In all honesty, which you probably already know, this bull was shot on the Monroe mountain a few years ago. There was a crap load of rumors swirling around this bull, which as far as I know not a single one of them were proven to be true besides the fact that this gentlemen dropped over a quarter of a million dollars between the tag and guide to get this bad boy.


----------



## pheaz (Feb 11, 2011)

Does anyone know if anybody from the Monroe ever found any sheds from this bull.


----------



## MadHunter (Nov 17, 2009)

This spider bull hunt is proof that "HIGH FENCE" is also akin to "HIGHN NUMBER OF SPOTTERS ON THE MOUNTAIN TRACKING THIS BULL FOR MONTHS AND PREASURRING HIM TO STAY IN CERTAIN AREAS SO THAT A RICH KILLER CAN FLY IN AND SHOOT HIM WITH MINIMAL EFFORT"

Power to the man for being able to pay to do something like that. But remember that legal and ethical are not always in the same ball park and ethical varies from concience to concience.

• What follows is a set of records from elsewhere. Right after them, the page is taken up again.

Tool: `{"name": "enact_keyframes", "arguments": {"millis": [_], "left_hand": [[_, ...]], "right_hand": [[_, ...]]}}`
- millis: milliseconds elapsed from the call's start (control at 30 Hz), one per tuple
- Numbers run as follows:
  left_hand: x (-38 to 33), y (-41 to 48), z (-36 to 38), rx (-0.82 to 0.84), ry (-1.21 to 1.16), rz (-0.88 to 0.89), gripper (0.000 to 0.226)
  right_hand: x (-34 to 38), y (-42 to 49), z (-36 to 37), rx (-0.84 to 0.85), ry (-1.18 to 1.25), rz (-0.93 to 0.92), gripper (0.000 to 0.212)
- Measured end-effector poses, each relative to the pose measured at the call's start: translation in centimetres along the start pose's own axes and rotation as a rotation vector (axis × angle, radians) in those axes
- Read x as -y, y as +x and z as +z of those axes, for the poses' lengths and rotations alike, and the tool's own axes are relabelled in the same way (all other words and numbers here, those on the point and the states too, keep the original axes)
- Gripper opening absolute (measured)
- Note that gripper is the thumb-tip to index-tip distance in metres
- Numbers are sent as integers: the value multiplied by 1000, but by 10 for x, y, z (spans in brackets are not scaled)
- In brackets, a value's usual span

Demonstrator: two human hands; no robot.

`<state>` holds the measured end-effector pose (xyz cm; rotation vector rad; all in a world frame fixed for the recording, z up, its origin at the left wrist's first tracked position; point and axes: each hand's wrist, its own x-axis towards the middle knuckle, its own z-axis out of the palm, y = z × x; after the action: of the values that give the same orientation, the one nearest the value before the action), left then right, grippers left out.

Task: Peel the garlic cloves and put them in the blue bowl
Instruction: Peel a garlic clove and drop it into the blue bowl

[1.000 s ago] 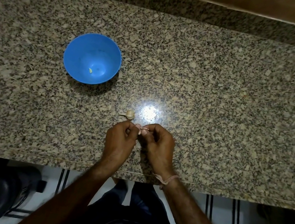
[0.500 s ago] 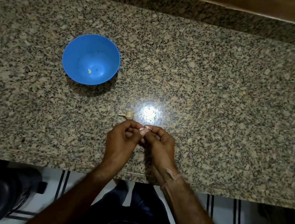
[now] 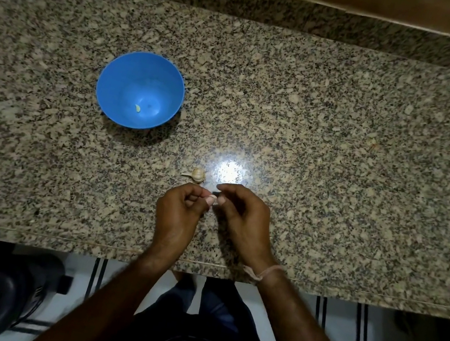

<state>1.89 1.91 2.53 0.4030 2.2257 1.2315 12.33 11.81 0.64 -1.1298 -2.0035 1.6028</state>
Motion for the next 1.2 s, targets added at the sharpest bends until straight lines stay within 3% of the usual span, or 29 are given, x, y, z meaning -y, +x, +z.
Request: {"name": "enact_keyframes", "arguments": {"millis": [133,300,567,833,1000,1200], "left_hand": [[-1,0,-2,39,-30,-18,3],[3,-1,-1,101,-185,-107,8],[2,0,-6,145,-299,-118,7],[-2,-1,-5,144,-257,-101,7],[-4,0,0,123,-101,-59,8],[0,-1,1,32,-10,-35,9]], "right_hand": [[0,-1,3,59,286,183,10],[2,-1,4,22,445,298,8],[5,-1,1,60,421,209,9],[2,-2,3,42,425,202,9],[6,-2,6,14,662,422,21],[6,3,0,23,795,599,16]]}}
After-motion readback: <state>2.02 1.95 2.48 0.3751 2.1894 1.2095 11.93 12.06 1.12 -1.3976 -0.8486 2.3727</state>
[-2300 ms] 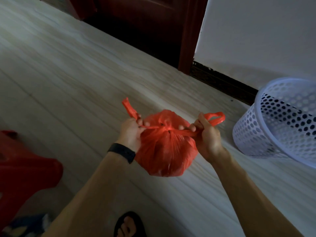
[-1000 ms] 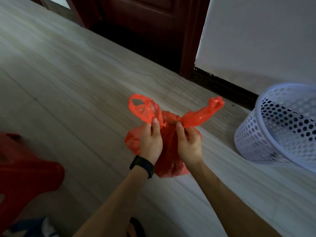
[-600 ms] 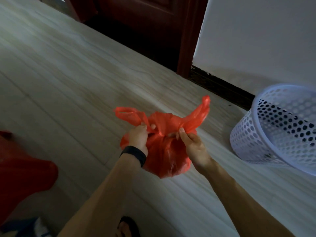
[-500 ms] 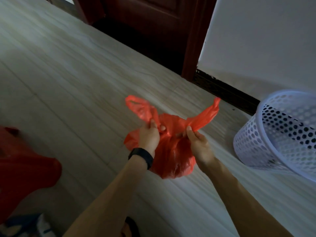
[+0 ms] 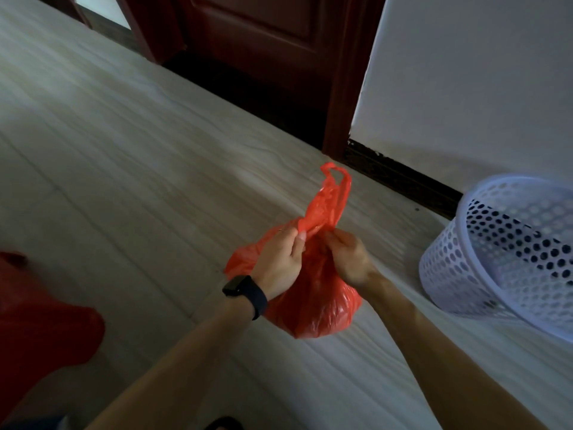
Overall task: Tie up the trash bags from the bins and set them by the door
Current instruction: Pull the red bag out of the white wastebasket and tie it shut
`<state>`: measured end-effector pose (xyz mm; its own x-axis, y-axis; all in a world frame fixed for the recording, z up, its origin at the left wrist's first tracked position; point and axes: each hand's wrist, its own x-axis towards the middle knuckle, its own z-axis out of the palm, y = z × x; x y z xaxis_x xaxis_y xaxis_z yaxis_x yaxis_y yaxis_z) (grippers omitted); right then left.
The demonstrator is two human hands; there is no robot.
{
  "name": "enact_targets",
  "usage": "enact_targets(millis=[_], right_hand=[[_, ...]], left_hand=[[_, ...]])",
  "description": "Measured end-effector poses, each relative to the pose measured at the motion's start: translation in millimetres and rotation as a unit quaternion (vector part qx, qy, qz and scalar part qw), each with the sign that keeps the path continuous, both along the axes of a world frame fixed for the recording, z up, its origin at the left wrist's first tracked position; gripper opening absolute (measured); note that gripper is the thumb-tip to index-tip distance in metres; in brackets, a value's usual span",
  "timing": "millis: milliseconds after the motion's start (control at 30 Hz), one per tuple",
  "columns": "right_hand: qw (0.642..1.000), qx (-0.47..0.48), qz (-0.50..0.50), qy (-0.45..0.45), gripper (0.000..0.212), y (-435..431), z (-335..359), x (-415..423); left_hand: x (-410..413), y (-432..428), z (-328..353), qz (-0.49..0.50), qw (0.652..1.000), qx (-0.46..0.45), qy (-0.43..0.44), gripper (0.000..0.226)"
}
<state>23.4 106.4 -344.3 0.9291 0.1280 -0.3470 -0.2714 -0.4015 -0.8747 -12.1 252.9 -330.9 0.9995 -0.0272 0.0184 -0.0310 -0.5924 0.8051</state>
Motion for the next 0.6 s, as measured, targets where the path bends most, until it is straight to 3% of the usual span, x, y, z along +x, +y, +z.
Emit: enact_targets(millis=[100,167,433,467,533,600], right_hand=[[1.000,0.023,-0.007,-0.004,0.019,0,1,-5],[0.998,0.052,-0.038,0.012,0.021,-2,4,-6],[0.984,0.120,-0.103,0.085,0.014,-8,1,-7],[0.980,0.143,-0.093,0.104,0.018,-9,3,-7],[0.972,0.166,-0.090,0.138,0.049,-8,5,-6],[0.969,0.130,-0.146,0.152,0.070,-5,1,-3]], left_hand=[[4,4,-5,-0.004,0.999,0.030,-0.009,0.010],[8,4,-6,0.000,1.000,0.026,-0.012,0.020],[17,-1,-10,-0.002,0.985,0.124,-0.116,0.014],[18,-2,-10,-0.012,0.982,0.147,-0.116,0.017],[17,-5,-8,-0.033,0.974,0.191,-0.122,0.026],[16,-6,-7,-0.044,0.966,0.210,-0.147,0.027]])
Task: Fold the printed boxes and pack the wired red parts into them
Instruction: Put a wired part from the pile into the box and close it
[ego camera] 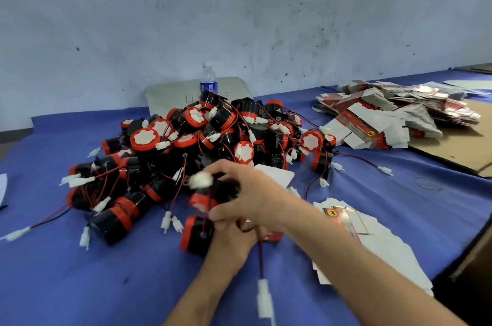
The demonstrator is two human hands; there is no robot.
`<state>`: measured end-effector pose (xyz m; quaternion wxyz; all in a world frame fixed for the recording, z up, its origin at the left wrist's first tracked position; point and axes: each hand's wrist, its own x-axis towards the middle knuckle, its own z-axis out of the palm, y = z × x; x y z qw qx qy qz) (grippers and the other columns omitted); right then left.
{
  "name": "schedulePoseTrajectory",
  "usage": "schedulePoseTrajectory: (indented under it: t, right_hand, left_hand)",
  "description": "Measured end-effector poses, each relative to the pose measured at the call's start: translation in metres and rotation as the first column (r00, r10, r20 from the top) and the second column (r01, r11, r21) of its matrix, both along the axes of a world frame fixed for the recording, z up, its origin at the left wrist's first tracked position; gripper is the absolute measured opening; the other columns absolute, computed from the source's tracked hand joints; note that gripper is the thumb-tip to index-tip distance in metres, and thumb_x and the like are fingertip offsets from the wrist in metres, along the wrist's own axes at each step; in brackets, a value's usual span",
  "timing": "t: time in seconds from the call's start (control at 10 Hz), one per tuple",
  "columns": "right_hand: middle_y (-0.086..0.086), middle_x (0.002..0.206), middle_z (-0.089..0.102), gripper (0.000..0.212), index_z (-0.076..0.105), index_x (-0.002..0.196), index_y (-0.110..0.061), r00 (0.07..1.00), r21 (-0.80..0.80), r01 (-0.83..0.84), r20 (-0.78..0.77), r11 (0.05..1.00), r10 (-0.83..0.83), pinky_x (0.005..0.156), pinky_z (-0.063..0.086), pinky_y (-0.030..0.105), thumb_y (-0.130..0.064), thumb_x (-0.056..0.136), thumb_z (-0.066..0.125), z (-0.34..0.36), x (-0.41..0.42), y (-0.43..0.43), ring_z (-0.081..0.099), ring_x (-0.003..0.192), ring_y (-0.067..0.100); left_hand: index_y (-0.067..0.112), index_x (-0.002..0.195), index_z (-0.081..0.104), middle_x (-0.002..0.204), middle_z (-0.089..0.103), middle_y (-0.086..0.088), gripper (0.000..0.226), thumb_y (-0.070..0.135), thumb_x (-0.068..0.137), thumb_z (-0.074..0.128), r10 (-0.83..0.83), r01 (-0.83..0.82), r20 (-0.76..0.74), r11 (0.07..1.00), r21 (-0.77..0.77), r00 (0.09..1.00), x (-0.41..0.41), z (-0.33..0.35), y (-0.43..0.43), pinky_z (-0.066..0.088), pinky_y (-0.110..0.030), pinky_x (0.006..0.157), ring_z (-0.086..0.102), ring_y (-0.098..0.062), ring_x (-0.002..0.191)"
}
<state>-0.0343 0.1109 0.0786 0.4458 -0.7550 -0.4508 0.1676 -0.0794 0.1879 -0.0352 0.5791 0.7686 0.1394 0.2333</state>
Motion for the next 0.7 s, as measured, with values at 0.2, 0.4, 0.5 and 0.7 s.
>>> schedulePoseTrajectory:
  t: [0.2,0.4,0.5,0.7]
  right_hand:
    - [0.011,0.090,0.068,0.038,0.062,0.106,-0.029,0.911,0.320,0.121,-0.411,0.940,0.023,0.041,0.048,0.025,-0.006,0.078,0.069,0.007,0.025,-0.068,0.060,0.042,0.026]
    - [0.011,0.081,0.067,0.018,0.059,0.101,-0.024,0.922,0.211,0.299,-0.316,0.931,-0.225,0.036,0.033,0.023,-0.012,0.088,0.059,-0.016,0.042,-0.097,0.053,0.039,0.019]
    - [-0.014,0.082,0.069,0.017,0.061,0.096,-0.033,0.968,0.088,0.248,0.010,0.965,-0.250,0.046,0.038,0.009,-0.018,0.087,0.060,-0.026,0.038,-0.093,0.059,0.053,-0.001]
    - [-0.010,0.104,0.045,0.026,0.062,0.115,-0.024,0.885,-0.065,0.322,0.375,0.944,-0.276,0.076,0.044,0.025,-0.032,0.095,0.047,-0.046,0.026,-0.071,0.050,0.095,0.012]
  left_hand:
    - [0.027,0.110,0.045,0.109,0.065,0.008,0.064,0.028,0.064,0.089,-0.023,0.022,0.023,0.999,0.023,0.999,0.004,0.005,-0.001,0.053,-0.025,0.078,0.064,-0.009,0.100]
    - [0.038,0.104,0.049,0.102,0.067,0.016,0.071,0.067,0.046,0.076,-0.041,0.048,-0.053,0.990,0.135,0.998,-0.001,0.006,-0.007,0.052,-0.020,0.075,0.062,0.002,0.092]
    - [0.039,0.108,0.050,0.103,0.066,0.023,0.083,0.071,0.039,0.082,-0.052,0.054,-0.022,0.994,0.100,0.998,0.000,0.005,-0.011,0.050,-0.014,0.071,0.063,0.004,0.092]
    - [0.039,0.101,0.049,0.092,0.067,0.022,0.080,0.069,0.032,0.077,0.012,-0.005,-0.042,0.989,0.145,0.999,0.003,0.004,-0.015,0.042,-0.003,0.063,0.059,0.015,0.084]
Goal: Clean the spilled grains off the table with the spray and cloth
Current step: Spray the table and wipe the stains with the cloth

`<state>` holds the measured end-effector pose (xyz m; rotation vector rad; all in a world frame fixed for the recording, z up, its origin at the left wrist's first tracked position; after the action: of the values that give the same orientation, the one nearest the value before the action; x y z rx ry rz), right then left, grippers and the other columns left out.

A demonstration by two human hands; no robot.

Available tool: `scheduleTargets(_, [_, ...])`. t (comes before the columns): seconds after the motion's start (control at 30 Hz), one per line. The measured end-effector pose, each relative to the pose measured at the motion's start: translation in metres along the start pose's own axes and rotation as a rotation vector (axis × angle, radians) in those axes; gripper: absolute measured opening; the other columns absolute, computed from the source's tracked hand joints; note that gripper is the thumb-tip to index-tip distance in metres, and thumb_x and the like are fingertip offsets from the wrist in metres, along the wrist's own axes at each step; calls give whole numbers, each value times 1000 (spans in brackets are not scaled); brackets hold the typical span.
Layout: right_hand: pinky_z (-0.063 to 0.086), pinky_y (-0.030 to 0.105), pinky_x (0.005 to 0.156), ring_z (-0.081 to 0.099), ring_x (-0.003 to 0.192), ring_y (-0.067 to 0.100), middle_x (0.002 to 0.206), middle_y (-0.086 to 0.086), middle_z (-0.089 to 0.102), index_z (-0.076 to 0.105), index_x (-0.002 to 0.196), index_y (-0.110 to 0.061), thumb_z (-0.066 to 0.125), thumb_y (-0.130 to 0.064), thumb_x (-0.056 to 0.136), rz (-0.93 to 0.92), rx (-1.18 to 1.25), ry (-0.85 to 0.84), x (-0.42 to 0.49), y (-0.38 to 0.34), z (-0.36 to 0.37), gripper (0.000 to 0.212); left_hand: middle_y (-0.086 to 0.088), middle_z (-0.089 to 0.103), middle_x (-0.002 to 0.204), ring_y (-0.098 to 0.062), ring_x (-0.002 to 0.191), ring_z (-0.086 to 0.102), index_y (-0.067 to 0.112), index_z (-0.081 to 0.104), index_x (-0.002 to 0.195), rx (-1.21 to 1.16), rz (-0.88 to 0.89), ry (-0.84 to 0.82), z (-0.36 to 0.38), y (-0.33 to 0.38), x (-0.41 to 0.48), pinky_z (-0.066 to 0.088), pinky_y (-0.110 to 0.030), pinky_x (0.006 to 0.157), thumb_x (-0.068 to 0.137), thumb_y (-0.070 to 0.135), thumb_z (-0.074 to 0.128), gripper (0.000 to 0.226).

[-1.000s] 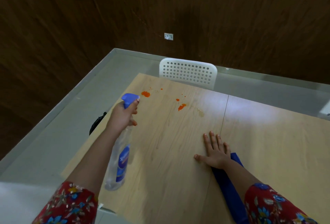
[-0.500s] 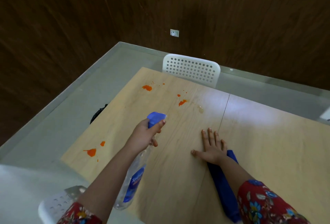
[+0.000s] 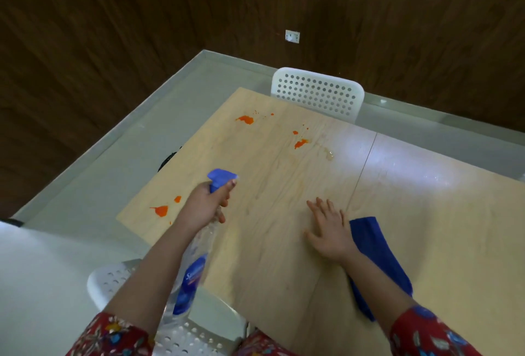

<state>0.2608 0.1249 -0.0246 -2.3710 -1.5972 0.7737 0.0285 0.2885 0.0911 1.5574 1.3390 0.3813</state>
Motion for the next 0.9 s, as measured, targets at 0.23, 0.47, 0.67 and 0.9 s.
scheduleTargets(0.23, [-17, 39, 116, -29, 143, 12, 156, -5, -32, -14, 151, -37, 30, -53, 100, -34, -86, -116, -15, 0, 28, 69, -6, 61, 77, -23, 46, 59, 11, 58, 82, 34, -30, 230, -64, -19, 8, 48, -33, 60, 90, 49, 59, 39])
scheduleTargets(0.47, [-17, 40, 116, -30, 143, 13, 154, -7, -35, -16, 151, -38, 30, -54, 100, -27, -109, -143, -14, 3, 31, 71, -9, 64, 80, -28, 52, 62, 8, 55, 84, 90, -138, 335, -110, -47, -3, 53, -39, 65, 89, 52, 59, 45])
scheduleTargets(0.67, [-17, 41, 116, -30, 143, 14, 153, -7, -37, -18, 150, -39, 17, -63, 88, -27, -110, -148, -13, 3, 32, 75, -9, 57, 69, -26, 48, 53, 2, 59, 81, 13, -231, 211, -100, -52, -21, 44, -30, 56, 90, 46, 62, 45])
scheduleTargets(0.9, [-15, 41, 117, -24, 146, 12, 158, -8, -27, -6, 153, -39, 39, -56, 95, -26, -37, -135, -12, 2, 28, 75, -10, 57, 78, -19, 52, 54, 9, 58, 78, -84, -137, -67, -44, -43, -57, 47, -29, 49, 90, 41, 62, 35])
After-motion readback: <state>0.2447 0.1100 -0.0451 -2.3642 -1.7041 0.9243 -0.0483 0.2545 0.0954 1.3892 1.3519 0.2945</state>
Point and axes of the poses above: each hand's wrist, its own x-axis towards the middle knuckle, its own z-axis out of the palm, y = z × x, the point moved 2 cm from there along x, towards the middle knuckle
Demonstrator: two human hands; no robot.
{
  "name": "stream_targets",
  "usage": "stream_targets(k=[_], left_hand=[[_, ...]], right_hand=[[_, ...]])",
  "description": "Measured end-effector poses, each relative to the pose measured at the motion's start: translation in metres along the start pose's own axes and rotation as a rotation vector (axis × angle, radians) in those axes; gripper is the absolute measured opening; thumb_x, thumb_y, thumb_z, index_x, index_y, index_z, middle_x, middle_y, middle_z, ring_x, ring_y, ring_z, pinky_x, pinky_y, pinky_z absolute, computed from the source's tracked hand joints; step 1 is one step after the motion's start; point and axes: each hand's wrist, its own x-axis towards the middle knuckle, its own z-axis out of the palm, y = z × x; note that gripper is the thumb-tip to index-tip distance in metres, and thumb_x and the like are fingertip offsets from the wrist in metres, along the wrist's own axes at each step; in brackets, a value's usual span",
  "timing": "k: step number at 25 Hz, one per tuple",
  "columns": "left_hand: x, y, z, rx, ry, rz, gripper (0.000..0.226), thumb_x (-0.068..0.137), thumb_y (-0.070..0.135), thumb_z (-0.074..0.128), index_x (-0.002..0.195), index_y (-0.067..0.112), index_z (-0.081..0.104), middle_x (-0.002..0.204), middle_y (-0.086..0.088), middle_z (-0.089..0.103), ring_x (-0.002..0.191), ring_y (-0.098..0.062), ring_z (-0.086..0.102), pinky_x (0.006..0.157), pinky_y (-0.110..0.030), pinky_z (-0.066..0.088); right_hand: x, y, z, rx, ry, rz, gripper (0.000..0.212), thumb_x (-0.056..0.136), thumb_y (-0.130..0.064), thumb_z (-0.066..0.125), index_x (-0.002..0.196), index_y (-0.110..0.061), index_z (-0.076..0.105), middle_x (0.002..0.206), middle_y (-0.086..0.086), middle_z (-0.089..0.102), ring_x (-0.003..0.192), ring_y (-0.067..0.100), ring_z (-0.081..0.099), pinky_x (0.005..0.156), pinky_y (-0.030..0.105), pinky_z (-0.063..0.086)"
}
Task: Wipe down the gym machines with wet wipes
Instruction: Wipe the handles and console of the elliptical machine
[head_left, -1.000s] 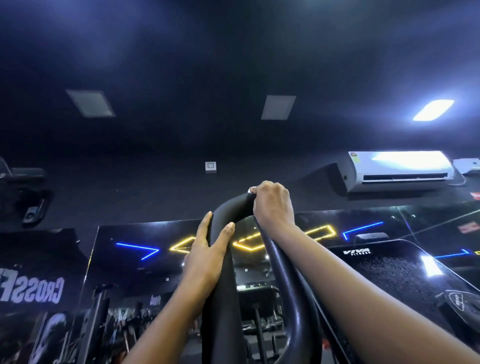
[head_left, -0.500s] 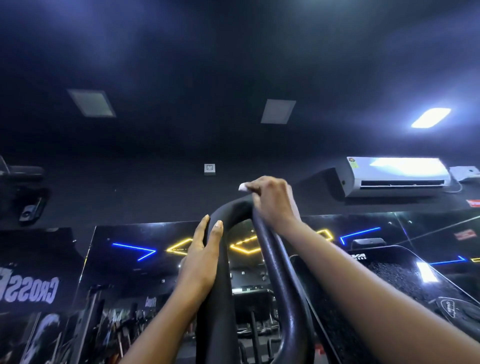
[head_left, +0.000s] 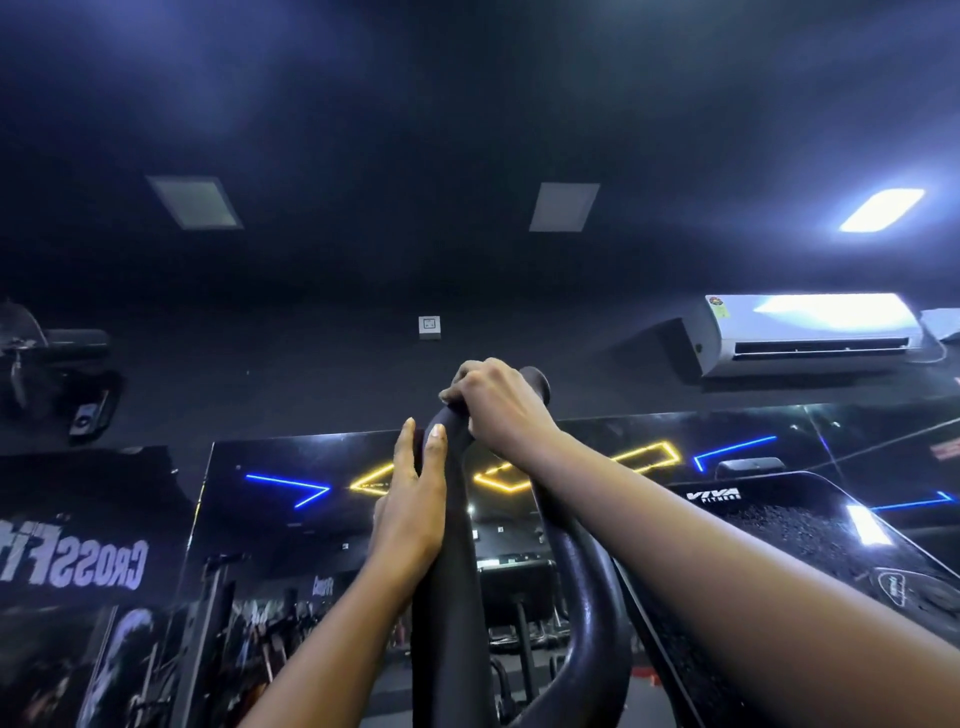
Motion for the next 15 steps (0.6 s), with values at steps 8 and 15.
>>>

If he had a real hunter's heart and soul he would have hunted just like all of those average joe hunters that actually put in work scouting, tracking and stalking their quarry. It's all a matter of what allows them to sleep at night or what they can live with. I for one would be ashamed.


----------



## MadHunter (Nov 17, 2009)

pheaz said:


> Does anyone know if anybody from the Monroe ever found any sheds from this bull.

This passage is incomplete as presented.